- **What you need to do**
When you copy the data, keep every word exactly as it is and leave the pictures out.

[Opening Data block section]

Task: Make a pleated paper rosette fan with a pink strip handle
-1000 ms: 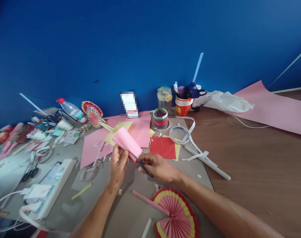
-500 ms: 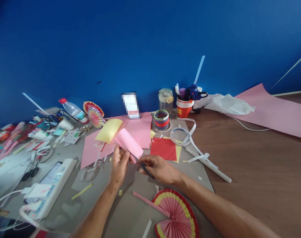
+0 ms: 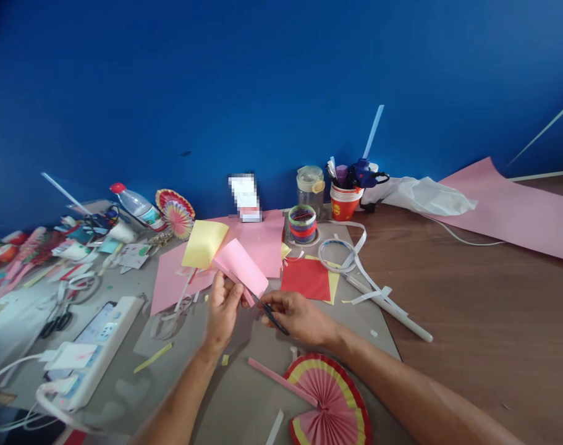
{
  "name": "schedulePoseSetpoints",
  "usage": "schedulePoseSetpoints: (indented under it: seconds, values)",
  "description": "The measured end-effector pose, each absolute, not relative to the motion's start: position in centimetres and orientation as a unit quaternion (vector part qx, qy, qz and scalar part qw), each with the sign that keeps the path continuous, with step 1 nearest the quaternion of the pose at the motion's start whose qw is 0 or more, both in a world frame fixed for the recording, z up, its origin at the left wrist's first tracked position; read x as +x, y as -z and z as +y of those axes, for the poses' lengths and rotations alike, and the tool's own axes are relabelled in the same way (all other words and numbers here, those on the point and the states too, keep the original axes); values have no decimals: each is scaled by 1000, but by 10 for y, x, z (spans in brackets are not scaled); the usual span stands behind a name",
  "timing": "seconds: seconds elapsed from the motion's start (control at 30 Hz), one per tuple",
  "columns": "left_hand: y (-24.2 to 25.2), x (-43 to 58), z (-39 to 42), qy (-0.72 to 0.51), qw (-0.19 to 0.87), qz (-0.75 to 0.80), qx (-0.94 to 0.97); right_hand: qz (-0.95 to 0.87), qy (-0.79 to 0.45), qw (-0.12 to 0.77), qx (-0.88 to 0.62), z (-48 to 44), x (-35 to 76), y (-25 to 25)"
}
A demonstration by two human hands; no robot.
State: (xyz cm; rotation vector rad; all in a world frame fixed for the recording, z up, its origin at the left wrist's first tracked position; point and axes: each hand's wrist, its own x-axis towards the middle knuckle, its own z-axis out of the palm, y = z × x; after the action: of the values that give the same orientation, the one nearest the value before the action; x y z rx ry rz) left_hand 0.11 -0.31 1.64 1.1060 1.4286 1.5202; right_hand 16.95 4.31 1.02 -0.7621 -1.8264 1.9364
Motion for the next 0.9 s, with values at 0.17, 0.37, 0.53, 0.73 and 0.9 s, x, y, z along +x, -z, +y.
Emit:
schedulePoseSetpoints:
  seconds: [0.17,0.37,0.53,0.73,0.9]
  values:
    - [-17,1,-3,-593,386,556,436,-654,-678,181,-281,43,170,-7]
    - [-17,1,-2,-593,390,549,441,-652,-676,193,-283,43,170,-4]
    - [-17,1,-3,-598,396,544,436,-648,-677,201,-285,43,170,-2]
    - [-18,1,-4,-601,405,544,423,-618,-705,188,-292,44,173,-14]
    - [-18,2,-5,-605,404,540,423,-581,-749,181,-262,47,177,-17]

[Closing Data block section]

- **Answer to this task**
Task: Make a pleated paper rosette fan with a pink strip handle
-1000 ms: 
-500 ms: 
+0 ms: 
{
  "name": "schedulePoseSetpoints",
  "usage": "schedulePoseSetpoints: (indented under it: seconds, values)",
  "description": "The measured end-effector pose, each absolute, not relative to the motion's start: position in centimetres and orientation as a unit quaternion (vector part qx, qy, qz and scalar part qw), each with the sign that keeps the path continuous, with step 1 nearest the quaternion of the pose at the motion's start whose qw is 0 or more, both in a world frame fixed for the recording, z up, its origin at the left wrist's first tracked position; read x as +x, y as -z and z as +y of those axes, for the poses' lengths and rotations alike, and the tool's own axes are relabelled in the same way (all other words and numbers here, those on the point and the states too, keep the original axes); values have no decimals: each is scaled by 1000, but by 10 for y, x, z (spans in brackets are not scaled); the usual span stands behind a name",
  "timing": "seconds: seconds elapsed from the motion's start (control at 30 Hz), one per tuple",
  "columns": "left_hand: y (-24.2 to 25.2), x (-43 to 58), z (-39 to 42), qy (-0.72 to 0.51), qw (-0.19 to 0.87), qz (-0.75 to 0.80), qx (-0.94 to 0.97); right_hand: qz (-0.95 to 0.87), qy (-0.79 to 0.45), qw (-0.12 to 0.77), qx (-0.88 to 0.62), z (-48 to 44), x (-35 to 76), y (-25 to 25)"
}
A demonstration by two human hands; no robot.
State: (xyz cm; rotation vector rad; all in a world frame fixed for the recording, z up, its origin at the left wrist's first tracked position; point and axes: each hand's wrist, its own x-axis towards the middle knuckle, its own z-axis out of the palm, y = z × x; after the action: of the values that give the same orientation, the one nearest the value before the action; x y z rx ry rz) left_hand 0.11 -0.31 1.64 1.1060 1.4286 1.5202; right_hand 16.95 4.31 1.02 -0.7621 -1.8264 1.9364
Motion for the next 0.9 s, with values at 0.17, 0.37, 0.53, 0.73 and 0.9 s, x, y, z along +x, -z, +y.
Emit:
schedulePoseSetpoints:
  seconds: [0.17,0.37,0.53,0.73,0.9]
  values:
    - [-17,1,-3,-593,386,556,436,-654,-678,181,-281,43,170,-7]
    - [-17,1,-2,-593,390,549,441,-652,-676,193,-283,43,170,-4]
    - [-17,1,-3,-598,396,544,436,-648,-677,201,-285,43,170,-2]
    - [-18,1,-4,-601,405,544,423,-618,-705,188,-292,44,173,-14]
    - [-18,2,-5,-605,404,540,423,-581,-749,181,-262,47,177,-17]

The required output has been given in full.